General elections were held in Niger on 27 December 2020 to elect the President and National Assembly. With incumbent president Mahamadou Issoufou stepping down after reaching his constitutional two-term limit, new presidential candidates contested the office. As no candidate received a majority in the first round, a second round was held on 21 February 2021. The ruling Nigerien Party for Democracy and Socialism (PNDS) candidate Mohamed Bazoum was declared the winner, defeating Mahamane Ousmane in the second round with 55.67% of the vote. In the National Assembly elections, the PNDS won 79 of the 166 seats, falling short of a majority.

== Background ==
Incumbent president Mahamadou Issoufou completed his second term in 2021 and publicly committed to stepping down, paving the way for the country's first peaceful transition of power since independence. A record 41 candidates applied to run for president; however, only 30 were accepted. Among the 11 rejected candidates was Hama Amadou, candidate of the main opposition party. His application was denied by the constitutional court due to his previous imprisonment for a year in a case related to baby trafficking. Amadou, who came second in the 2016 and third in the 2011 elections, has denied all the charges and claimed they were politically motivated.

==Electoral system==
The president is elected using the two-round system; if no candidate receives a majority of the vote in the first round, a second round is held. For this election, the second round was held on 21 February 2021.

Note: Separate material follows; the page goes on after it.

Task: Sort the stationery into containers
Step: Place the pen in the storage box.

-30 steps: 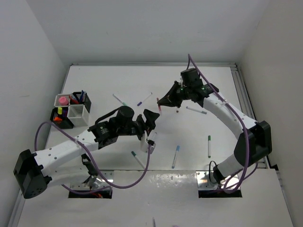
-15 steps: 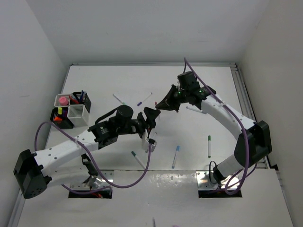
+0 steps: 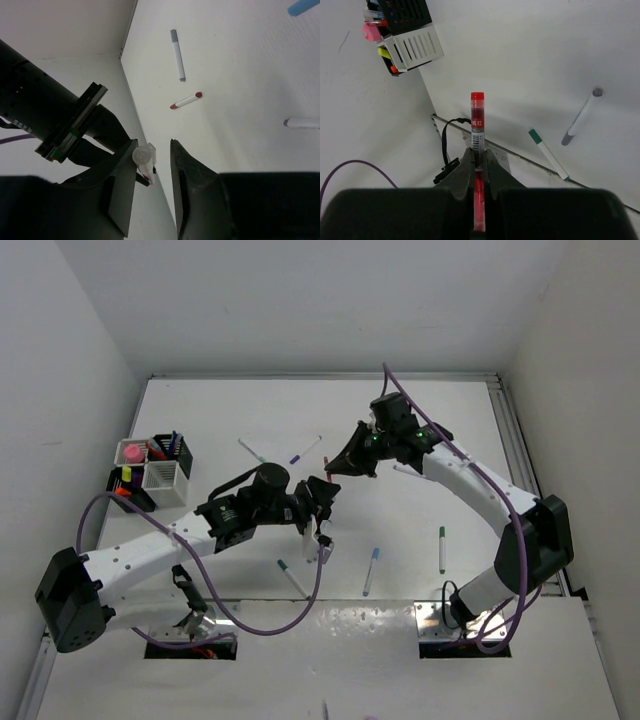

The 171 members of the National Assembly are elected by two methods. 158 members are elected from eight multi-member constituencies based on the seven regions and Niamey using party-list proportional representation. Another eight seats are reserved for minority groups and are elected from single-member constituencies using first-past-the-post voting. Normally, five seats (one for each permanently inhabited continent) are reserved for Nigeriens living abroad, all elected from single-member constituencies using first-past-the-post voting. However, in the months preceding the election, the registered voters list for Nigeriens living abroad was not kept up to date, resulting in the elections for these five seats not being held. This de facto lowered the total number of seats in the chamber to 166 and the number needed for a majority to 84.

==Results==
===President===

The first round of the election resulted in Mohamed Bazoum leading with 39.30% of the vote, while former president Mahamane Ousmane came second with 16.99%. Consequently, a second round was held between them on February 21 to determine the next president.
On 23 February, the Independent National Electoral Commission (CÉNI) announced that Mohamed Bazoum, former interior minister and candidate of the ruling party, had won the second round with 55.67% of the valid votes. "These results are provisional and must be submitted to the Constitutional Court for analysis," stated Issaka Souna, president of the CÉNI, before the diplomatic corps and Nigerien authorities gathered at the Niamey convention center.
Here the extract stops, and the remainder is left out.